Al-Barari emergency kitchen
Maybe things wouldn’t have gotten so out of hand if foreign powers didn’t have such a toxic side effect. Sudan has known war since its independence in 1956. Rebellions in the periphery were not carried out by the government army but by hired militias, such as the Janjaweed in Darfur from which the RSF emerged. But there was also a tradition in which all the fighting groups kept talking; like a palaver in the bazaar, they continued to negotiate their differences. And otherwise there would have been America as a police officer who enforced solutions, such as with the secession of South Sudan in 2011. The US no longer has that influence and that vacuum has been filled by medium-sized states. On the side of the RSF it is the United Arab Emirates (UAE), on the side of the government army it is Iran.
Drones from Iran
The UAE is a key player. The wealthy Gulf state trades the gold that Hemedti’s family mines in the Jebel Amer mines of North Darfur and supplies the RSF with weapons via an airlift to eastern Chad and from eastern Libya, where friendly warlord Khalifa Haftar holds sway. It is believed to be working with the Africa Corps, the former Wagner Group, and the final destination of some gold is thought to be Moscow. The drones and anti-aircraft guns supplied against president Burhan’s air force often proved decisive in battles. The RSF controls the vast majority of Darfur’s capital Khartoum and is on the march in the east and southeast of the country.
The spoiler on the side of the government army is Iran. Since that country started supplying drones, the government army has been making steady progress in Khartoum’s sister city Omdurman, but in the narrow alleys and streets the drones are causing enormous damage. The small victories of the government forces make Burhan persist in his refusal to enter into peace talks with Hemedti, even though he is in a considerably weaker position militarily than his rival.
One year after the war broke out, the battlefield has become more scattered. Previously, the RSF had a force of one hundred thousand soldiers, but now looters from the entire Sahel region have joined their ranks. These new recruits in particular, are believed to be responsible for the most severe human rights abuses. Although the government army has twice the number of RSF fighters, it initially started the war with only a few motivated soldiers. The Sudanese army had been weakened under Bashir’s rule, turning into a mere business empire.
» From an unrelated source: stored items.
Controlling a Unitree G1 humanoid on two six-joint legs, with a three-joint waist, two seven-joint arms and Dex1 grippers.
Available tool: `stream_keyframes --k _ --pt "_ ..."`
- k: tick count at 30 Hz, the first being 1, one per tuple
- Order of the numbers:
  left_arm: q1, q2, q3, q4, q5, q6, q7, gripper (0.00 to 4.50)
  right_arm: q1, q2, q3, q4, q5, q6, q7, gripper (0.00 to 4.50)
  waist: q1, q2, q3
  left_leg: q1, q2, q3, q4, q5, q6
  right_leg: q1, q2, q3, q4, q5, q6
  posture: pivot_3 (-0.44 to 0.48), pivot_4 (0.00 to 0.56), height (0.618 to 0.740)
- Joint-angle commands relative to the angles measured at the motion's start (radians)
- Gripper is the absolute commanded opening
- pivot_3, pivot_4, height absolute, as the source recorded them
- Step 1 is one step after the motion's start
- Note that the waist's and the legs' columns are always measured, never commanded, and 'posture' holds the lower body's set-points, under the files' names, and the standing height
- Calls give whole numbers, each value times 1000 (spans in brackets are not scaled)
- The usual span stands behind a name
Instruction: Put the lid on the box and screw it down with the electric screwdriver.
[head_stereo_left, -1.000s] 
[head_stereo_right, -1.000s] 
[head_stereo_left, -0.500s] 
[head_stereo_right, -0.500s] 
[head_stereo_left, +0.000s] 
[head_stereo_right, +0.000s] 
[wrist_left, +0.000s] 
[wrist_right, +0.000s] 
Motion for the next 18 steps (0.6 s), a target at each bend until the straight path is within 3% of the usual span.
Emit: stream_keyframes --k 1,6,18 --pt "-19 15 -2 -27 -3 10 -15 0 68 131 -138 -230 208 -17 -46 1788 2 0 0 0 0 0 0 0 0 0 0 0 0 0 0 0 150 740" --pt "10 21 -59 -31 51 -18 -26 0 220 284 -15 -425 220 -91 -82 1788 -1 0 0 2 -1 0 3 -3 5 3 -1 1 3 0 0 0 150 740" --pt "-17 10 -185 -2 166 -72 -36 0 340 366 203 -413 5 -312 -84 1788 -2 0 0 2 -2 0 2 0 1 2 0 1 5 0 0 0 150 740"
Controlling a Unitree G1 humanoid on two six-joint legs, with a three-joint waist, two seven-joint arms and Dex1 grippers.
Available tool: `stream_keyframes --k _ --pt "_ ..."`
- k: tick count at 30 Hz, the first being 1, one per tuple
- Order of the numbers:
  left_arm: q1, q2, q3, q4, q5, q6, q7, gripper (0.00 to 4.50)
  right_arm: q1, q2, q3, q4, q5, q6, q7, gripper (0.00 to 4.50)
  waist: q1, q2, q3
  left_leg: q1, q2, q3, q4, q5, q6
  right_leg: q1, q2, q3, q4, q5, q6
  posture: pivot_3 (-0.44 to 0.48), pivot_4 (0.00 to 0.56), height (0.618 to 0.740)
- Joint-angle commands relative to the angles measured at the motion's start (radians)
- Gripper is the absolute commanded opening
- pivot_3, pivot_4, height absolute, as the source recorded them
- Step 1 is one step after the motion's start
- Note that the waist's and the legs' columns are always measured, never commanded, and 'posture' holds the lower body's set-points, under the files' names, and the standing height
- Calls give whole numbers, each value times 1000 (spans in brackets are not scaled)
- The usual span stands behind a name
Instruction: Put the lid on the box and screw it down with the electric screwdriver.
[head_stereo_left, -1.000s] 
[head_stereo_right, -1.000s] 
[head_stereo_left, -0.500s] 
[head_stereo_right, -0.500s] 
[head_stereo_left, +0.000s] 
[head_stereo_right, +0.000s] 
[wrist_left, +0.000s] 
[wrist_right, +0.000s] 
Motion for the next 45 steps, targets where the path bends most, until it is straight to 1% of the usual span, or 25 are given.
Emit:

There is a concern on the RSF side that Hemedti may struggle to control the influx of new recruits. On the government side, Muslim fundamentalists are gaining more influence. The Al-Bara bin Malik Islamic Brigade consists of prominent former associates of Bashir, some of whom are wanted by the International Criminal Court in The Hague. These Islamic radicals are not seeking peace; instead, they desire to regain their previous influence.